I was taken aback. I had never pretended to be anything I wasn't. I didn't even speak Spanish, and my last name is Miller, for crying out loud. Without knowing it, I had been passing. With my curly black hair and brown eyes, I had been passing as a woman of color in Berkeley's strange world of identity politics.
I decided not to attend the next couple of meetings. Meanwhile, people I hardly knew would approach me on campus to tell me how I'd really gotten those Smell This girls in a fix. I heard that the core staff was having special meetings to talk about the "Emily situation." On the one hand, they appreciated that I had been an active member of the staff; on the other hand, some felt that I had been disingenuous. I think they were also embarrassed; they had looked at me and all-too-easily mistaken me for being "of color," throwing their whole mandate into question.
I had also set a bad precedent. If they let me stay, they would have to open the floodgates to every odd member of the master race, the theory went. And soon enough Smell This would be overtaken by liberal white feminists. I decided to make things easier for them by resigning.

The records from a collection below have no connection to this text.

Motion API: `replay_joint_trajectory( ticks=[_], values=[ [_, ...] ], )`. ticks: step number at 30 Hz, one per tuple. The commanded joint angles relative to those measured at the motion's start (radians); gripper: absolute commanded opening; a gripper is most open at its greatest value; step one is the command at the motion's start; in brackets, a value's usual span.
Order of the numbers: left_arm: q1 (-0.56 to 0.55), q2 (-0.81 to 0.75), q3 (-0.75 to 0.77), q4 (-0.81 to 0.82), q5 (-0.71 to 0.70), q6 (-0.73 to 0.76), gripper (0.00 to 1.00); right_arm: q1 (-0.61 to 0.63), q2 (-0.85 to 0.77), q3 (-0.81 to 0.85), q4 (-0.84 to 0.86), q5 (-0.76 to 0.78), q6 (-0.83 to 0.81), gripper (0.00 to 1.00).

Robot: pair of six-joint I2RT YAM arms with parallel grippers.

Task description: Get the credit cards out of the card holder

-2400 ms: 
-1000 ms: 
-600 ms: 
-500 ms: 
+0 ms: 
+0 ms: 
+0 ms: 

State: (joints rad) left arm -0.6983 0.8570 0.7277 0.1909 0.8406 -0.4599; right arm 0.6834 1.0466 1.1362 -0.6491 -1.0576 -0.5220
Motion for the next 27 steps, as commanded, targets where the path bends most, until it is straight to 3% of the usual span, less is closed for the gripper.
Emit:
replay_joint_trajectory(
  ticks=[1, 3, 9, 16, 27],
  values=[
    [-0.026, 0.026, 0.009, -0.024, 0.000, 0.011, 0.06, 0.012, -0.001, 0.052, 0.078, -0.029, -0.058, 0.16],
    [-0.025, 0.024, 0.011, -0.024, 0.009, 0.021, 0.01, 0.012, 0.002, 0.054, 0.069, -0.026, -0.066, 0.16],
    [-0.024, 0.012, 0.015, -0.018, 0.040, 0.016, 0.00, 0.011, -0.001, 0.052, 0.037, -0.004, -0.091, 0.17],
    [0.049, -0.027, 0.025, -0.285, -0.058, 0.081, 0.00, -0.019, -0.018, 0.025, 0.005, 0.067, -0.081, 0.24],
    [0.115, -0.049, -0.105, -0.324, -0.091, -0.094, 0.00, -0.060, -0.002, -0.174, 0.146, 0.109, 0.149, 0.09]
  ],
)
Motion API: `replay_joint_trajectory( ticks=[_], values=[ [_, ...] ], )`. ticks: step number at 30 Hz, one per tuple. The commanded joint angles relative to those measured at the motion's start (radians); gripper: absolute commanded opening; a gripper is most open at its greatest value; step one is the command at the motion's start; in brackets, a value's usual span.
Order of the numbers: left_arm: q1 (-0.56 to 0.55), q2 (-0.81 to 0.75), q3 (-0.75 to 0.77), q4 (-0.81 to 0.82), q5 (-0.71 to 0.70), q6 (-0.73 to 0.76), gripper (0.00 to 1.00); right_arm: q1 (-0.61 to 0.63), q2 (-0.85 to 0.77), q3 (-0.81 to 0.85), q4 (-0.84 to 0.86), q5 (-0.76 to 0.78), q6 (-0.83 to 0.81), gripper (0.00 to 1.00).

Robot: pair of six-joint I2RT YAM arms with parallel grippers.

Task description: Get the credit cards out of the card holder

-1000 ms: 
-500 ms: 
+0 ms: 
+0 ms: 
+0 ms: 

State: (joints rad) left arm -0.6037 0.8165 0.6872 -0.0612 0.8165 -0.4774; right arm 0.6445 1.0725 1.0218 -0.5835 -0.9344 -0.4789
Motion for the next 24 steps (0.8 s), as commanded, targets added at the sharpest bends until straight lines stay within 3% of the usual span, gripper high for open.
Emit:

My white male friends at school were appalled by what happened, calling the women reverse racists. But I empathized with their need to have their own voice on campus, and I didn't feel too much bitterness toward them. After all, I, too, had felt that I didn't quite belong there.
Nonetheless, it was strange for me to momentarily be caught in the middle of the shifting realities of an unanswerable question: What makes someone "of color" anyway? Skin color is hardly foolproof. Verbal arm-wrestling over whose holocaust was bigger is an ugly -- not to mention unreliable -- way to determine such a thing. When we look at the ethnic Albanians in Kosovo, I think many of us are struck by how "like us" they look. More specifically, they look white. If they were in America, they would assimilate into the dominant culture as soon as their language skills were up to par -- or at least by the next generation. But in Europe, centuries pass with the same ethnic hatreds still in place. Interestingly, in Europe, the fulcrum of oppression is not what someone looks like, but what someone is.
But in America, color counts. Color, not religion, is what people take you for, what you can't get away with pretending you're not. Passing is the exception; it's what happens out on the border of identity, where what you look like and what you are might not correspond. As the melting pot continues to simmer and the world starts looking like one big Berkeley campus (circa 1992), it will happily become harder and harder to identify who's what on the basis of looks.
The women of Smell This had taken society's label of "color" and proudly coopted it as their own, ` la Queer Nation. Their only problem was that they still hadn't figured out how to define it themselves. "I know it when I see it," seemed to be their solution, but in my case this proved incorrect. For me, it was a difficult lesson to learn: that to certain hard-liners, a white girl couldn't have anything useful to say about women of color. It was their thang, and I just didn't understand.